> Exercise directions
Your output should match the listing below word for word, without any images.

____

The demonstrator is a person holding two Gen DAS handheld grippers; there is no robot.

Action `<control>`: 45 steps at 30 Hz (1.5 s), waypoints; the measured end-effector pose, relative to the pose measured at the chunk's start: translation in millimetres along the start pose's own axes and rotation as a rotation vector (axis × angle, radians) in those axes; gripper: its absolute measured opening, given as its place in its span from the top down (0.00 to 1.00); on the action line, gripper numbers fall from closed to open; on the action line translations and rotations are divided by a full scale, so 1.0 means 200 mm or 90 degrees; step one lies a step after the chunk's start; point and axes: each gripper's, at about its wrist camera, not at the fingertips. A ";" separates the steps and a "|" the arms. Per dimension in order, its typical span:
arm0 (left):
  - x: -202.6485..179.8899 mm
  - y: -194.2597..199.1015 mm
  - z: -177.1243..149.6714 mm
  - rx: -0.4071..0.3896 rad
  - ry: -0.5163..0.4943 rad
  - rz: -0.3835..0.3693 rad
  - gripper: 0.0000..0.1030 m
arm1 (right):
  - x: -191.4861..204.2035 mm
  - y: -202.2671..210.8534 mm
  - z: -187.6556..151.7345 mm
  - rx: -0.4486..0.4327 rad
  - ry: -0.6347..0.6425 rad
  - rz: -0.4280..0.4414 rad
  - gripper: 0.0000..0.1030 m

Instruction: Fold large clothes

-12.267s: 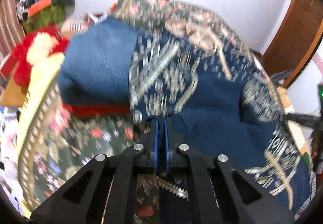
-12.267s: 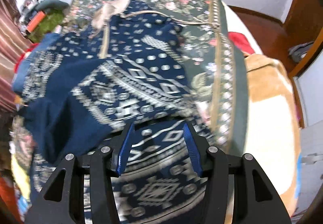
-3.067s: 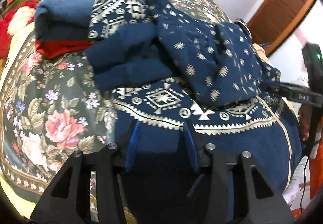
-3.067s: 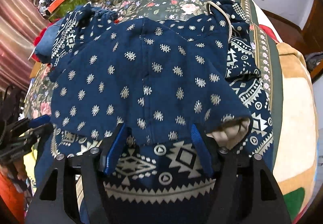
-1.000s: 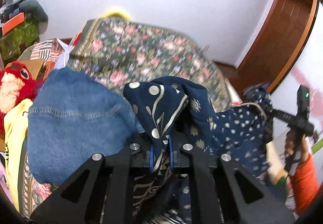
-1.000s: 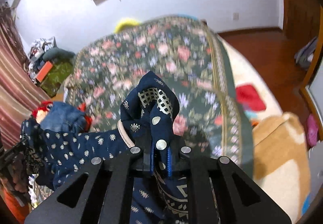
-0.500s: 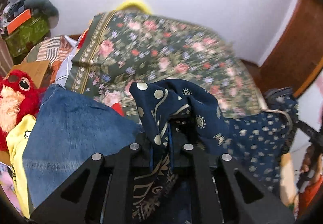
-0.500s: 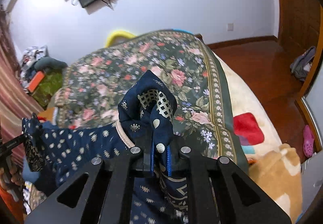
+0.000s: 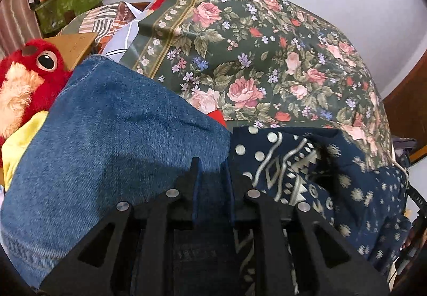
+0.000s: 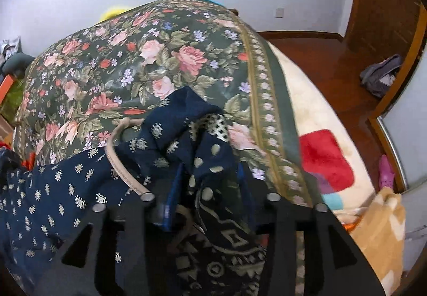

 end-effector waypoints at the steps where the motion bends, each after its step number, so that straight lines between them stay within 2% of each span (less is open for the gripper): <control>1: -0.01 0.03 -0.01 0.000 -0.007 0.002 0.84 | -0.01 0.02 -0.01 0.006 -0.008 0.007 0.58; 6: -0.11 0.21 -0.09 -0.020 -0.061 0.014 0.82 | -0.05 0.23 -0.06 0.012 -0.002 0.031 0.58; 9: -0.16 0.38 -0.18 -0.040 -0.090 0.009 0.72 | -0.05 0.43 -0.15 -0.010 0.039 0.023 0.57; 11: -0.18 0.51 -0.24 -0.068 -0.105 0.004 0.60 | -0.03 0.53 -0.19 -0.028 0.063 0.019 0.53; 15: -0.22 0.76 -0.37 -0.113 -0.138 -0.001 0.52 | 0.01 0.77 -0.31 -0.068 0.109 0.019 0.46; 17: -0.22 0.87 -0.46 -0.129 -0.148 -0.014 0.47 | 0.02 0.86 -0.37 -0.079 0.126 0.022 0.38; 21: -0.21 1.01 -0.62 -0.156 -0.155 -0.023 0.33 | 0.02 0.98 -0.52 -0.090 0.146 0.024 0.28; 23: -0.20 1.04 -0.70 -0.162 -0.153 -0.023 0.22 | 0.01 1.00 -0.60 -0.085 0.142 0.027 0.21; 25: -0.18 1.04 -0.79 -0.154 -0.148 -0.019 0.13 | -0.01 0.99 -0.68 -0.075 0.140 0.027 0.20; 28: -0.14 0.99 -0.93 -0.124 -0.141 -0.024 0.13 | -0.04 0.96 -0.80 -0.050 0.137 0.022 0.20; 32: -0.08 0.85 -1.11 -0.046 -0.124 -0.049 0.13 | -0.08 0.91 -0.97 -0.007 0.138 0.013 0.20; 38: -0.01 0.66 -1.38 0.059 -0.085 -0.096 0.13 | -0.12 0.87 -1.17 0.027 0.150 -0.001 0.20; 45: 0.03 0.52 -1.59 0.142 -0.037 -0.167 0.13 | -0.19 0.74 -1.30 0.088 0.104 0.035 0.20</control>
Point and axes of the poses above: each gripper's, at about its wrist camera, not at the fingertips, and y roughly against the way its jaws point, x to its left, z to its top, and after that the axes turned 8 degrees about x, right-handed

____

> Your solution
The demonstrator is a person holding two Gen DAS handheld grippers; there is no robot.

Action `<control>`: 45 steps at 30 Hz (1.5 s), waypoints; the measured end-effector pose, relative to the pose measured at the chunk's start: translation in millimetres along the start pose's own axes and rotation as a rotation vector (axis × angle, radians) in those axes; gripper: its absolute measured opening, given as its place in its span from the top down (0.00 to 1.00); on the action line, gripper numbers fall from closed to open; on the action line translations and rotations are divided by a full scale, so 1.0 means 200 mm or 90 degrees; step one lies a step after the chunk's start; point and axes: each gripper's, at about its wrist camera, not at the fingertips. A ";" separates the steps and a "|" the arms. Per dimension in order, its typical span:
arm0 (left):
  - x: -202.6485..179.8899 mm
  - y: -194.2597..199.1015 mm
  - z: -177.1243..149.6714 mm
  - rx: -0.4071..0.3896 rad
  - ry: -0.5163..0.4943 rad
  - rz: -0.3835..0.3693 rad
  - gripper: 0.0000..0.1030 m
arm1 (right):
  - x: -191.4861..204.2035 mm
  - y: -202.2671..210.8534 mm
  - z: -187.6556..151.7345 mm
  - rx: -0.4486..0.4327 rad
  - ry: -0.6347..0.6425 rad
  - rz: -0.4280..0.4414 rad
  - gripper: 0.0000..0.1030 m

Instruction: Fold large clothes

-12.267s: 
-12.267s: 
-3.067s: 
-3.067s: 
-1.000s: 
-1.000s: 
-0.500s: 
-0.500s: 
+0.000s: 
+0.000s: 

 end-effector waypoints at the steps where the motion bends, each after its step number, so that straight lines between them stay within 2% of each span (less is open for the gripper): <control>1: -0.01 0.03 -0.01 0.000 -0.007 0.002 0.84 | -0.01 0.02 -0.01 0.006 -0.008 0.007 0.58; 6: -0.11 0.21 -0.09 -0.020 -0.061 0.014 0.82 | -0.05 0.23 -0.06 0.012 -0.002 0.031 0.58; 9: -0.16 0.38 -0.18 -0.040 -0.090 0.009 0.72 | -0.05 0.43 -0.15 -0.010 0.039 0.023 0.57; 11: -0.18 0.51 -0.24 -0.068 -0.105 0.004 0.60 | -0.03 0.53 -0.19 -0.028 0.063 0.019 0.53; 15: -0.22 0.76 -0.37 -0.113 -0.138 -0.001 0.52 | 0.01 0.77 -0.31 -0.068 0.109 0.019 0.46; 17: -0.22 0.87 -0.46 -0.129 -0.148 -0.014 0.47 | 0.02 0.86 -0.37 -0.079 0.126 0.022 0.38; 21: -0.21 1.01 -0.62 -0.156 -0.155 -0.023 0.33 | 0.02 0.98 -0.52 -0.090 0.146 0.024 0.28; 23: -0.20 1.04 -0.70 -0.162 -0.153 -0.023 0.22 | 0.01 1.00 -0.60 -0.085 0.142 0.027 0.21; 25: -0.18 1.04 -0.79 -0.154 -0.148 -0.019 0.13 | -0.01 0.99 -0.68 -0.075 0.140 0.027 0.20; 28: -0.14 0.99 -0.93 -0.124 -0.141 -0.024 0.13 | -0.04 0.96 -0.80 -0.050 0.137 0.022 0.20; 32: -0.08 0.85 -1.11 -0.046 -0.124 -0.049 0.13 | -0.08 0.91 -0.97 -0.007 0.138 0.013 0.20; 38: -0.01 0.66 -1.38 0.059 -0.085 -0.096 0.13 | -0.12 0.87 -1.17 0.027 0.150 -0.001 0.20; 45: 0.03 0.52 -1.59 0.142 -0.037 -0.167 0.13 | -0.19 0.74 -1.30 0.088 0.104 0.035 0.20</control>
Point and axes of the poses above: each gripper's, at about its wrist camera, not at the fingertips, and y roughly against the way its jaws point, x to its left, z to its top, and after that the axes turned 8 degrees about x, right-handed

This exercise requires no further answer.